My astrological sign? Vagitarius.
Problem: At home sick with a stomach virus. Solution: smoke weed all day...
I couldn't remember if it was hamsters or Iraq that you hated. I'm so sorry.
i don't remember it, but i know we had sex because my stuffed animals were facing the wall
Restaurants Roasting People Who Gave Them Negative Yelp Reviews (25 Pics)
Coming home soaking wet at three am and trying to convince the front desk man that we came from the library might have worked if I wasn't also roaring at everything.
I have to take his virginity. It's what God put me on earth for. It's my life mission.
they still hired me even though my background check came back with a warrent for my arrest.

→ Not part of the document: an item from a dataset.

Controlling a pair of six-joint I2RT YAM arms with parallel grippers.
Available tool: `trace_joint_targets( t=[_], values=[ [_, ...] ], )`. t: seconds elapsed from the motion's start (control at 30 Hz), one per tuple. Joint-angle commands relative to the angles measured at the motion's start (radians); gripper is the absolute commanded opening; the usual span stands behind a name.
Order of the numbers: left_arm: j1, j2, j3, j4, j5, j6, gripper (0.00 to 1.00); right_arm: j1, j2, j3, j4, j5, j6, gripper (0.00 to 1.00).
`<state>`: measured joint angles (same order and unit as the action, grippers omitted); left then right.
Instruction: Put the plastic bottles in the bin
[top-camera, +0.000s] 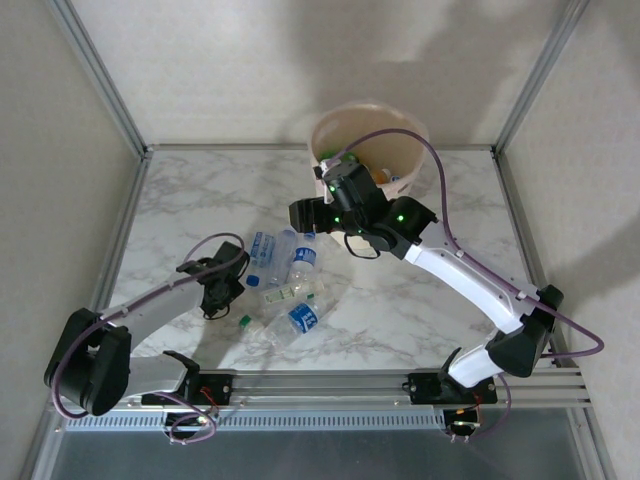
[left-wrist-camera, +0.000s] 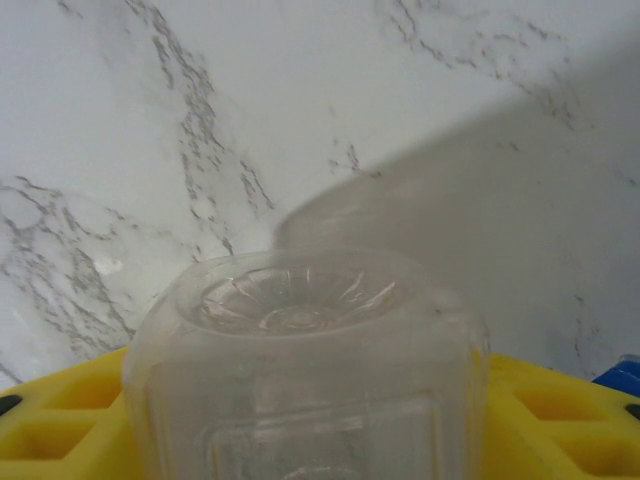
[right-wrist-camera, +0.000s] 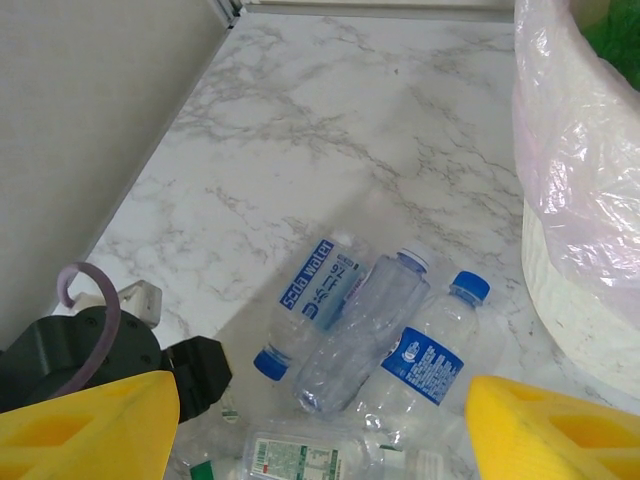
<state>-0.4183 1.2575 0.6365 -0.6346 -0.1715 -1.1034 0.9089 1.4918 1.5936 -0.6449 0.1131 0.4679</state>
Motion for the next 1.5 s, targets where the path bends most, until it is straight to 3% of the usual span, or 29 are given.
trace_joint_targets(
  t=[0.0,0.2,0.4,0.67,0.8,0.97,1.47],
  values=[
    [-0.003,-0.036,0.079,-0.084,-0.079,0.019,0.52,0.011,-0.03,-0.014,0.028,-0.009,0.009,0.76],
    [-0.002,-0.056,0.289,-0.197,-0.102,0.076,0.48,0.011,-0.034,0.001,0.026,-0.036,-0.01,0.76],
    [0.004,-0.024,0.583,-0.247,-0.071,0.155,0.47,0.009,-0.068,-0.007,0.07,-0.16,-0.041,0.78],
    [0.004,0.02,0.781,-0.01,0.219,0.212,0.46,-0.05,-0.081,0.002,0.033,-0.278,-0.027,0.85],
    [0.002,0.032,0.787,0.099,0.339,0.201,0.46,-0.076,-0.061,-0.006,0.009,-0.386,0.0,0.87],
    [0.001,0.033,0.756,0.206,0.401,0.164,0.47,-0.076,-0.082,-0.088,0.089,-0.501,0.046,0.87],
    [-0.014,0.028,0.681,0.38,0.582,0.099,0.44,-0.081,-0.072,-0.107,0.135,-0.484,0.101,0.69]
  ],
)
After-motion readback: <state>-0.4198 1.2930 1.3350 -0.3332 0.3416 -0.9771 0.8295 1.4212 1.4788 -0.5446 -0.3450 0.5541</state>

just woke up in a camero on the way to nebraska, i would appreciate it if you answered your phone.
If you're wondering why you have playpen balls it's because we stopped at chuckie cheese on the way home.
Woman Posts Harassing DMs From Creep Online, Now He’s Upset Because People Told His Mom
Remember that time I sent you a 5lb bag of gummie bears?
Like it was yesterday.
Apparently I had it on auto deliver. So whoever is at your apt is gonna gen an interesting delivery...
Drunk texting is the poetry of my life
Easter was a success. We had an egg hunt and hid weed and conforms inside them. Cooked a ham, made some jello, got wasted. THIS is adulthood?!
Screaming "dámelo" at the bottle of scotch was definitely my best and worst moment of Cinco de Mayo 2015.
I just found a reminder in my phone to ask you about your sex life in 7 years. So how is that going?